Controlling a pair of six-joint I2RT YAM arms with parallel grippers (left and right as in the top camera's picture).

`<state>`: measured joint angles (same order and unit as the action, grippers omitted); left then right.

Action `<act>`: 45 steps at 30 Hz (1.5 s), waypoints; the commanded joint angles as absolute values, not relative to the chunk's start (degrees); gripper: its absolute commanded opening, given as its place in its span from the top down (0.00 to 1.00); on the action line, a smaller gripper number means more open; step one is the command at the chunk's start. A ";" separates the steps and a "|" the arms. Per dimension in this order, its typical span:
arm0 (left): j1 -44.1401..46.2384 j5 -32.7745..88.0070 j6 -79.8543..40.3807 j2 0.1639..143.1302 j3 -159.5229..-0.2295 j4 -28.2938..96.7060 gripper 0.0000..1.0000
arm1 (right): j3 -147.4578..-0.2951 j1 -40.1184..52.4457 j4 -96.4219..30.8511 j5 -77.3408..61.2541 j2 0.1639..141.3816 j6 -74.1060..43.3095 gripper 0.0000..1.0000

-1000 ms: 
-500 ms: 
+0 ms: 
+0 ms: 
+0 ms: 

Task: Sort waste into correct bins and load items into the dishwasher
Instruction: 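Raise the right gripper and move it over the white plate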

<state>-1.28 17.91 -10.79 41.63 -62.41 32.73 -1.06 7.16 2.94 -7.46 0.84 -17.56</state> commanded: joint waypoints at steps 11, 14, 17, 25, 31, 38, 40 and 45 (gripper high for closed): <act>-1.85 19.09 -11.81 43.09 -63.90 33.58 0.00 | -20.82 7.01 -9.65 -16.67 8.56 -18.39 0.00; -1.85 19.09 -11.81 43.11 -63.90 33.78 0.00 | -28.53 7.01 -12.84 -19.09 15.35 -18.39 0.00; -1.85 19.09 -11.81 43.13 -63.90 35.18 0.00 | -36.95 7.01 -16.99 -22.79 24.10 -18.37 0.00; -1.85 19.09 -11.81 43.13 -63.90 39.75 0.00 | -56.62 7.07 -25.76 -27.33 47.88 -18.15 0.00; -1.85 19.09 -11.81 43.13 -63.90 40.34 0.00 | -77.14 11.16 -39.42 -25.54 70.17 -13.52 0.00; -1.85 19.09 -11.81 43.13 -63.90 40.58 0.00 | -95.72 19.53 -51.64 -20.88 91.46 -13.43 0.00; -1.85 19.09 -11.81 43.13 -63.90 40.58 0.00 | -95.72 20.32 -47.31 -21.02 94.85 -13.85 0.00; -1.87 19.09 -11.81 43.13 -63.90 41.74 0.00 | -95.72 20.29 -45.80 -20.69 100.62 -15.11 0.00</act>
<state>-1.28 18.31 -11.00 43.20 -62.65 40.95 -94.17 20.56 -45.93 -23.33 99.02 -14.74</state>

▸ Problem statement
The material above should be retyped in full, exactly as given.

▸ Task result
Controlling a pair of six-joint I2RT YAM arms with parallel grippers (left and right as in the top camera's picture).

`<state>`: measured joint angles (same order and unit as the action, grippers omitted); left then right.

Action `<act>`: 45 steps at 30 Hz (1.5 s), waypoints; the commanded joint angles as absolute values, not relative to the chunk's start (degrees); gripper: its absolute commanded opening, given as its place in its span from the top down (0.00 to 1.00); on the action line, a smaller gripper number means more open; step one is the command at the chunk's start. A ";" separates the steps and a "|" the arms. Per dimension in this order, its typical span:
arm0 (left): j1 -44.1401..46.2384 j5 -32.7745..88.0070 j6 -79.8543..40.3807 j2 0.1639..143.1302 j3 -159.5229..-0.2295 j4 -28.2938..96.7060 gripper 0.0000..1.0000
arm1 (right): j3 -147.4578..-0.2951 j1 -40.1184..52.4457 j4 -96.4219..30.8511 j5 -77.3408..61.2541 j2 0.1639..141.3816 j6 -74.1060..43.3095 gripper 0.0000..1.0000

-1000 ms: 
-500 ms: 
+0 ms: 
+0 ms: 
+0 ms: 

Task: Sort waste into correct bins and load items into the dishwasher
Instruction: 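Raise the right gripper and move it over the white plate
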
<state>-1.28 17.91 -10.79 41.63 -62.41 32.73 -1.06 7.16 2.94 -7.46 0.84 -17.56</state> commanded: joint waypoints at steps 11, 14, 17, 25, 31, 38, 40 and 45 (gripper high for closed): <act>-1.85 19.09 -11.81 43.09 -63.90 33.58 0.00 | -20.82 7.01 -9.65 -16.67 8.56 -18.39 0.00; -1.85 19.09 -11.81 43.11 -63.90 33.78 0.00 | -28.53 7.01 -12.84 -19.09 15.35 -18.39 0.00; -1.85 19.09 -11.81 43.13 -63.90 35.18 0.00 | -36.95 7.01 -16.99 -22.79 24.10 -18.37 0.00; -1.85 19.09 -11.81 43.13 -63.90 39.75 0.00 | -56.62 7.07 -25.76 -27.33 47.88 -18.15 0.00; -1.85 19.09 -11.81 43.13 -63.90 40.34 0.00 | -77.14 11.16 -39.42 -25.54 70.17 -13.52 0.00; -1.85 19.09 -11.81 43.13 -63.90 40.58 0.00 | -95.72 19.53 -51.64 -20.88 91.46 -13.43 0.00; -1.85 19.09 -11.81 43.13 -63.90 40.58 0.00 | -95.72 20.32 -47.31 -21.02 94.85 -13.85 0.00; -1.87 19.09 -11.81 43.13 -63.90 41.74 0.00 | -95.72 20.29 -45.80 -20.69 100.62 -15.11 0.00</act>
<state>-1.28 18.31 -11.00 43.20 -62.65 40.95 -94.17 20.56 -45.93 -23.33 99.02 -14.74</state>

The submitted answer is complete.